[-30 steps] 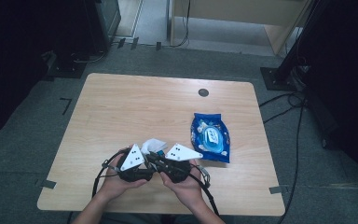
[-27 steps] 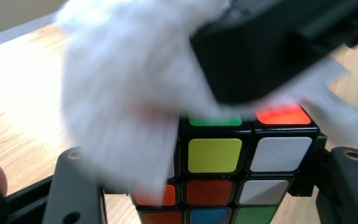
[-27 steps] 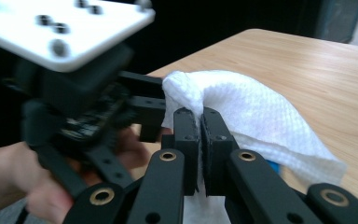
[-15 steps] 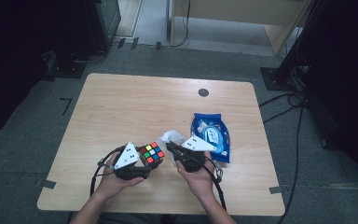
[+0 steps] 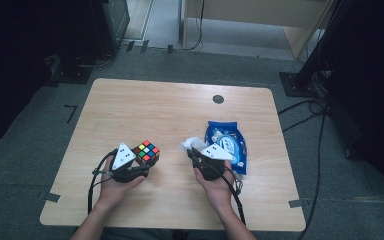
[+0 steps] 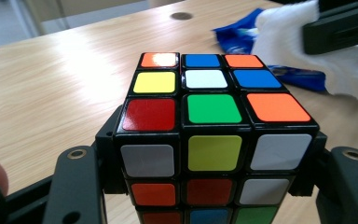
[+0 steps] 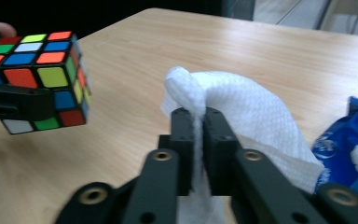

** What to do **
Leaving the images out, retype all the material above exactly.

** Your solution **
[-30 steps] 
[-27 steps] 
[-27 steps] 
[-15 steps] 
[+0 steps] 
[+0 steps] 
[+0 steps] 

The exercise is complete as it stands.